Determine how many lines in the data below contain "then" and write only that number.

Data items:

____________

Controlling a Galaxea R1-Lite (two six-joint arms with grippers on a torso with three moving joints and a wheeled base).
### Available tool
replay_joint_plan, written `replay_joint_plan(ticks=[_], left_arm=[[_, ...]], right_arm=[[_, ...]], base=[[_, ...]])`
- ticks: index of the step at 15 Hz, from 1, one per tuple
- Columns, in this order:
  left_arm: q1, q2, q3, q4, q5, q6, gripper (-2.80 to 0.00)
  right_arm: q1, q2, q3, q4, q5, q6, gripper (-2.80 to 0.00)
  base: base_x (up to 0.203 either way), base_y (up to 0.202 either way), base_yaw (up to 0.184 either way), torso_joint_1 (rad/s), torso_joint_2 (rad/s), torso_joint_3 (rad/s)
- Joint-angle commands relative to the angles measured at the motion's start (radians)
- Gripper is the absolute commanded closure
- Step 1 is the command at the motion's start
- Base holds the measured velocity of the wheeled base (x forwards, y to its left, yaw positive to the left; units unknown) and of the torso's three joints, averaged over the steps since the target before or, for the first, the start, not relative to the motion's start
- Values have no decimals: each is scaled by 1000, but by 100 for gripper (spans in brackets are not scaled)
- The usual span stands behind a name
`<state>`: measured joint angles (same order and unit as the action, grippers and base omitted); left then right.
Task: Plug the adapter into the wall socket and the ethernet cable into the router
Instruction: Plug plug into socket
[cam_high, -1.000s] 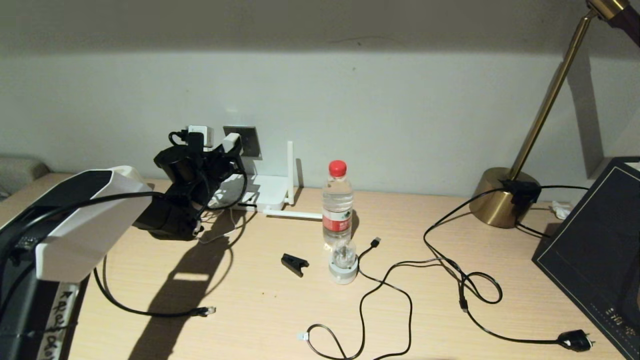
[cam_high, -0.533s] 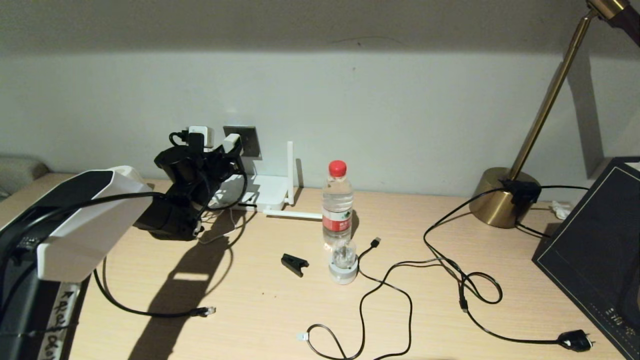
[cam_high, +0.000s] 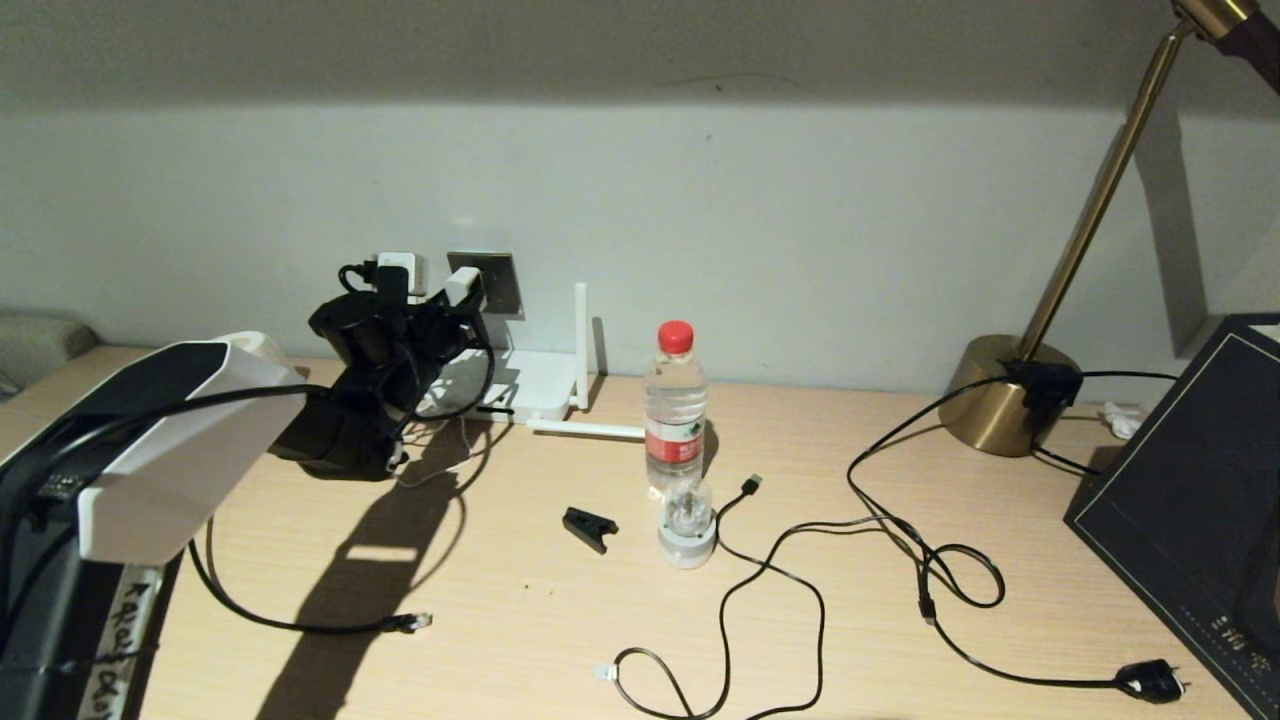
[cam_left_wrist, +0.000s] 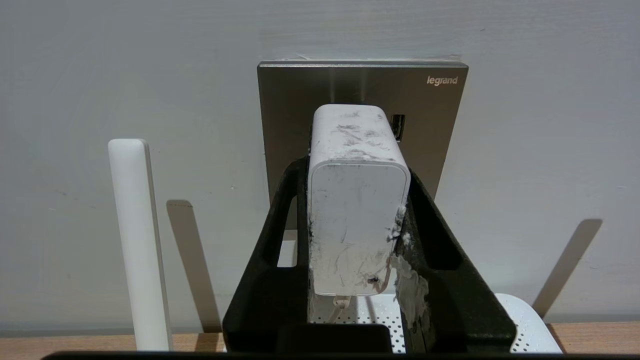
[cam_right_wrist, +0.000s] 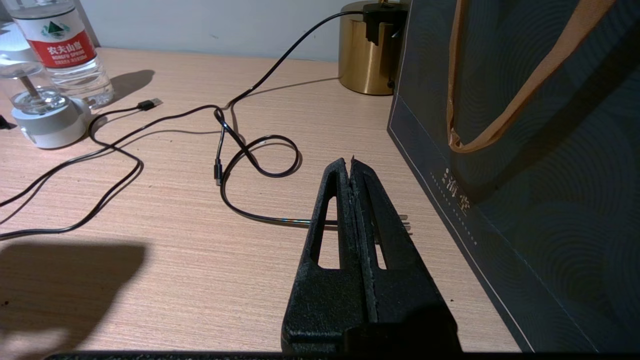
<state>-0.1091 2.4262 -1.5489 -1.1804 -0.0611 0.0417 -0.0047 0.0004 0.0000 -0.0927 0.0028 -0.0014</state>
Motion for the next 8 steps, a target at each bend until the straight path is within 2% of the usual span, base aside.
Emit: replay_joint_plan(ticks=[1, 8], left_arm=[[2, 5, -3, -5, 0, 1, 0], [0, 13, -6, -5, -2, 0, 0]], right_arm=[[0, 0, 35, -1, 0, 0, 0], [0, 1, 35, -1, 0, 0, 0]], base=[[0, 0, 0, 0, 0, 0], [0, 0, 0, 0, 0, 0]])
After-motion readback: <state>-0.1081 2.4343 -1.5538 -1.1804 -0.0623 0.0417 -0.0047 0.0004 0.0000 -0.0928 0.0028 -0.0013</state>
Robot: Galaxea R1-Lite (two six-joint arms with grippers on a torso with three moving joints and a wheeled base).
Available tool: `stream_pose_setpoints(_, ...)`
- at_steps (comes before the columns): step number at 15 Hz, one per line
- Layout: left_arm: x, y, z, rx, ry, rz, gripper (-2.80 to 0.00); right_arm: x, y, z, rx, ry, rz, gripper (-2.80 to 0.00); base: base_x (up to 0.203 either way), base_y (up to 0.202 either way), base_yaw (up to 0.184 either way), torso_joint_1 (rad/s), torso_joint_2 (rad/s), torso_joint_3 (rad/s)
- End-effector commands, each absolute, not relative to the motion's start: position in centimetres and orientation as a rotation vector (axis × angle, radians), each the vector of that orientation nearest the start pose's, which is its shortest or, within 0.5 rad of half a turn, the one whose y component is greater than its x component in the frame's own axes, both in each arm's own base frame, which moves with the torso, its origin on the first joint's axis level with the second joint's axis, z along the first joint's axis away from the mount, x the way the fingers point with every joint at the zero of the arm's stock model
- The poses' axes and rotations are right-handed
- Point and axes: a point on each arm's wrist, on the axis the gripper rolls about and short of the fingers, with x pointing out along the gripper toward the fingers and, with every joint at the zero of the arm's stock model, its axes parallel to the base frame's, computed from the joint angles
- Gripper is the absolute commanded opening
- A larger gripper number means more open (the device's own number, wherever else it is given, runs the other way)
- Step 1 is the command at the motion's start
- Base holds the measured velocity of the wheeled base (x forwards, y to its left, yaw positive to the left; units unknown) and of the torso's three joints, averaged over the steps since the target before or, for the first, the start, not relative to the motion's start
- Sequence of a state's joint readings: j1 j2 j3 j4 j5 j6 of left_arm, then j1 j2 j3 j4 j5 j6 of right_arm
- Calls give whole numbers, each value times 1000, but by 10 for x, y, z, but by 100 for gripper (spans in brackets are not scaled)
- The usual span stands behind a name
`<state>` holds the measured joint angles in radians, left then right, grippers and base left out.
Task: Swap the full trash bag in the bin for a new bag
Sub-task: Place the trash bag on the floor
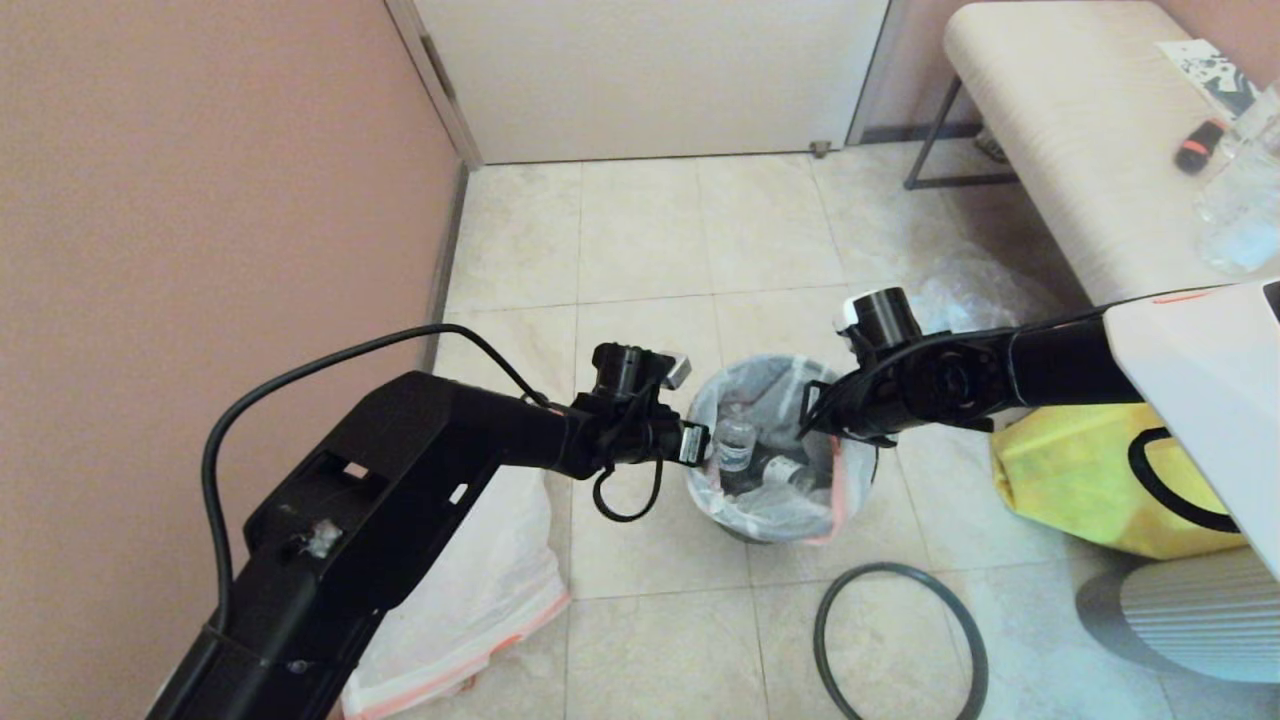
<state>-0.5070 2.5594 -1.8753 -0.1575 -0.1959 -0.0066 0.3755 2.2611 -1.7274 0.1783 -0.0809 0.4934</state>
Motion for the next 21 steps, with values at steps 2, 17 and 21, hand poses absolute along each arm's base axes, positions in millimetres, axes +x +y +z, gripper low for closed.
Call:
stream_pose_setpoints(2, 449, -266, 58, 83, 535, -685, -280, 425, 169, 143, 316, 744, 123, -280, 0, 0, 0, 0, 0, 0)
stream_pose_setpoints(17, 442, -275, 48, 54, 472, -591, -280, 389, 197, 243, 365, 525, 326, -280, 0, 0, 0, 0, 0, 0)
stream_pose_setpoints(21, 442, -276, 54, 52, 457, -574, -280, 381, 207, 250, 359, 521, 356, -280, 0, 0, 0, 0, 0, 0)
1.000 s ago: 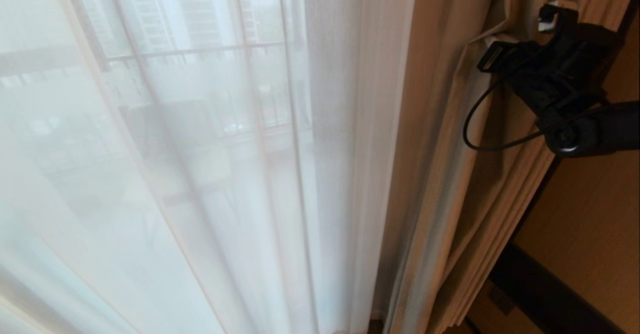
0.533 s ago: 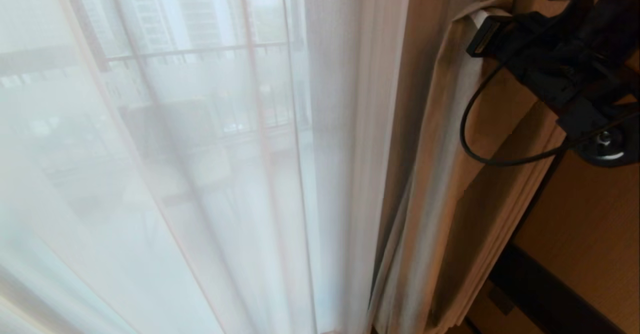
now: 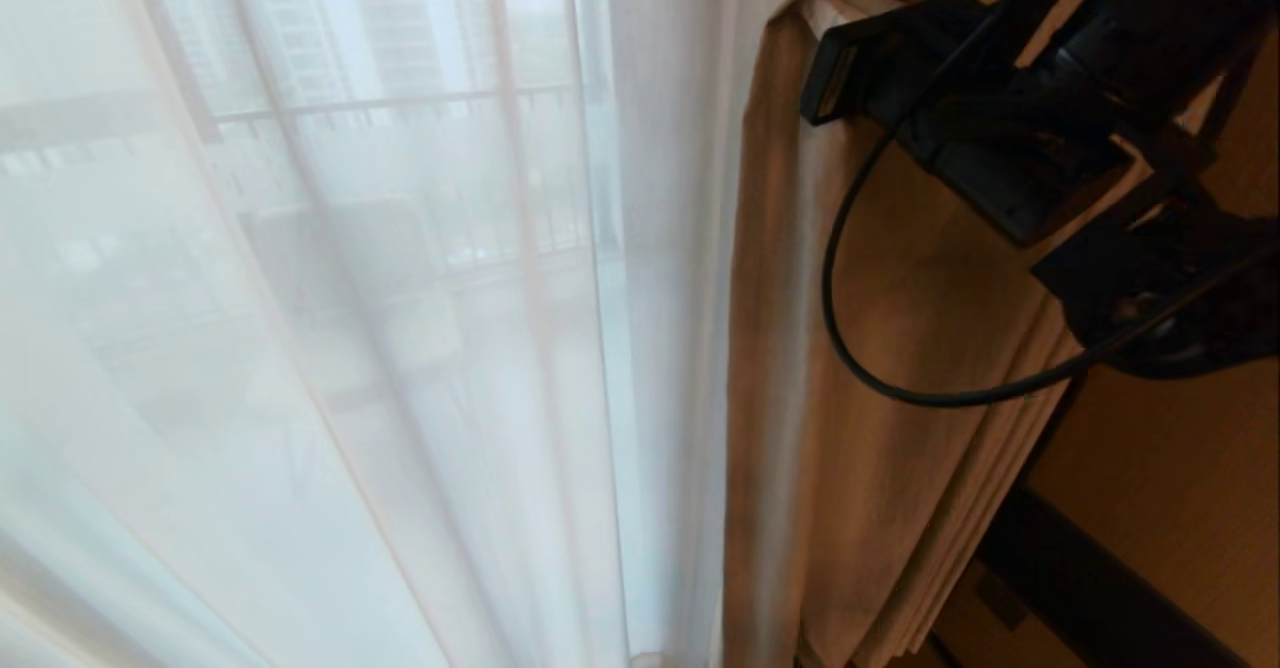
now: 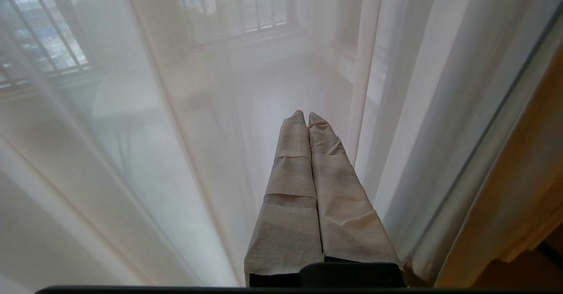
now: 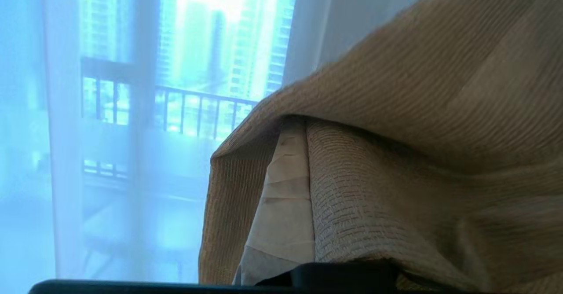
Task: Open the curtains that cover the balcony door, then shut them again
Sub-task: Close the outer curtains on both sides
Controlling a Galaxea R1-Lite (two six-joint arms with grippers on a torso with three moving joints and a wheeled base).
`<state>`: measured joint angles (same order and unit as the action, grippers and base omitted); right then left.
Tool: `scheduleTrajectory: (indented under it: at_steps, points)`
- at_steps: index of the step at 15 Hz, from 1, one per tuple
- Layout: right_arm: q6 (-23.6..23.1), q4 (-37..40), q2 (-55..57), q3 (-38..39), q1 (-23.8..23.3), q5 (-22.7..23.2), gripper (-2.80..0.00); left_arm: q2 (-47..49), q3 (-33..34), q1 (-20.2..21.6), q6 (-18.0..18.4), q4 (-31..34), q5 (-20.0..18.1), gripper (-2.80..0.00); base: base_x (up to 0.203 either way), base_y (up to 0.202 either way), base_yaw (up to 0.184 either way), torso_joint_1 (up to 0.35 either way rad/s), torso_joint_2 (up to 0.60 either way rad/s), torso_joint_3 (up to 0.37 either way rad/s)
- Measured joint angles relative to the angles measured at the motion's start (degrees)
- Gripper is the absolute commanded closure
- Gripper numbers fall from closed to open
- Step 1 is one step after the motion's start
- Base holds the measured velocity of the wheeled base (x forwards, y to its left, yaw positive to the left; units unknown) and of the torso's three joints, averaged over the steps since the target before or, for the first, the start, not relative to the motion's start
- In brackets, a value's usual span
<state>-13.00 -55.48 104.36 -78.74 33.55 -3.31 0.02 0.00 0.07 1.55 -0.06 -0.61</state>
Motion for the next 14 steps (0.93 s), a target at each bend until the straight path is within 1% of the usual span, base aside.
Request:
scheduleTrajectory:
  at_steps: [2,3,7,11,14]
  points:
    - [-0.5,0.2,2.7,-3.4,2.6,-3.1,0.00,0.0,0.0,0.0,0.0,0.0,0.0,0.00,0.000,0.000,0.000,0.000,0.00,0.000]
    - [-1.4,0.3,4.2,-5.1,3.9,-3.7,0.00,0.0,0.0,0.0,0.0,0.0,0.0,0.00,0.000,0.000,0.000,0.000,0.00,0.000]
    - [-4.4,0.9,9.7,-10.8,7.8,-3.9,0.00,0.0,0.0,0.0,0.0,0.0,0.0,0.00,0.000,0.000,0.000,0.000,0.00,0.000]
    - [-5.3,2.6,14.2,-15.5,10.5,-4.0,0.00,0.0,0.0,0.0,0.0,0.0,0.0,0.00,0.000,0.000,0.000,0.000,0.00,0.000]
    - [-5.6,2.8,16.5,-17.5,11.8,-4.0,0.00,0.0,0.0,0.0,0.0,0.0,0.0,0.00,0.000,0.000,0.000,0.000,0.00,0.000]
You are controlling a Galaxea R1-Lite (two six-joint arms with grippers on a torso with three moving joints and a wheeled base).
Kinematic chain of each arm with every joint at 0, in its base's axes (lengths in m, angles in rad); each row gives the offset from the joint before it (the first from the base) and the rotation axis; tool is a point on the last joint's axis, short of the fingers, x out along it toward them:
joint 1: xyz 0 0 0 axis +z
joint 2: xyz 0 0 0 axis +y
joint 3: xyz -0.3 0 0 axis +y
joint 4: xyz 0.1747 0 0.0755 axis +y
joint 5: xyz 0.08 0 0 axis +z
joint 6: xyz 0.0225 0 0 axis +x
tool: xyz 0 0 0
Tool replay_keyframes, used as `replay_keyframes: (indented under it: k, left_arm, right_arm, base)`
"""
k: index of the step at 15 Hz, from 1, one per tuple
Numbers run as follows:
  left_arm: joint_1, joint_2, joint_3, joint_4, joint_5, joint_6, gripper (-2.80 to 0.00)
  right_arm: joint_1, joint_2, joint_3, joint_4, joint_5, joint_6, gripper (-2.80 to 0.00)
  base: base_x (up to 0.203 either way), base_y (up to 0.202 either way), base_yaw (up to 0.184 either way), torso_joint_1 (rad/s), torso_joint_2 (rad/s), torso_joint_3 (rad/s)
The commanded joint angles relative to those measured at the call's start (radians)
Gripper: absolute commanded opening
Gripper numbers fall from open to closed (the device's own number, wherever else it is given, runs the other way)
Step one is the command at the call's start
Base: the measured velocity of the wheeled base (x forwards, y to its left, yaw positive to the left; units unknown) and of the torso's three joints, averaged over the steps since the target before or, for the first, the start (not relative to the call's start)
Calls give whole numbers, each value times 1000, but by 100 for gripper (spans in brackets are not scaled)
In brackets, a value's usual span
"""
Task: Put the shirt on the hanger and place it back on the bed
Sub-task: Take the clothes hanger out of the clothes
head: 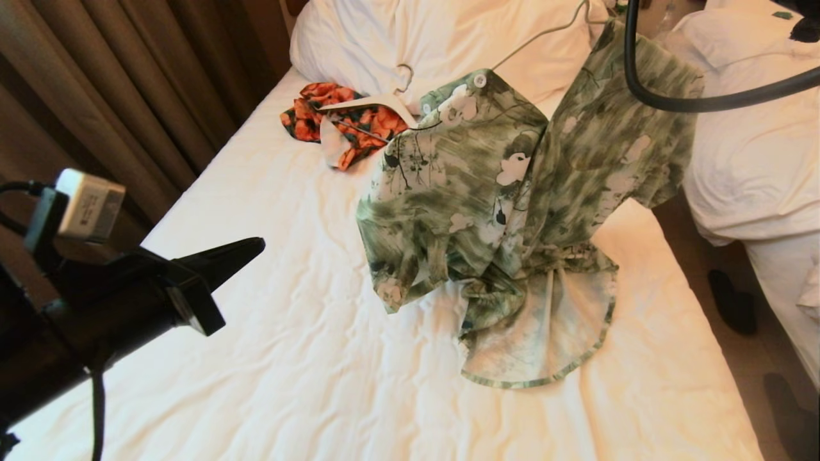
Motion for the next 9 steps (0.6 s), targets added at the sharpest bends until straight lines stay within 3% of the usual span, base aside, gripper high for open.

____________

Response below: 5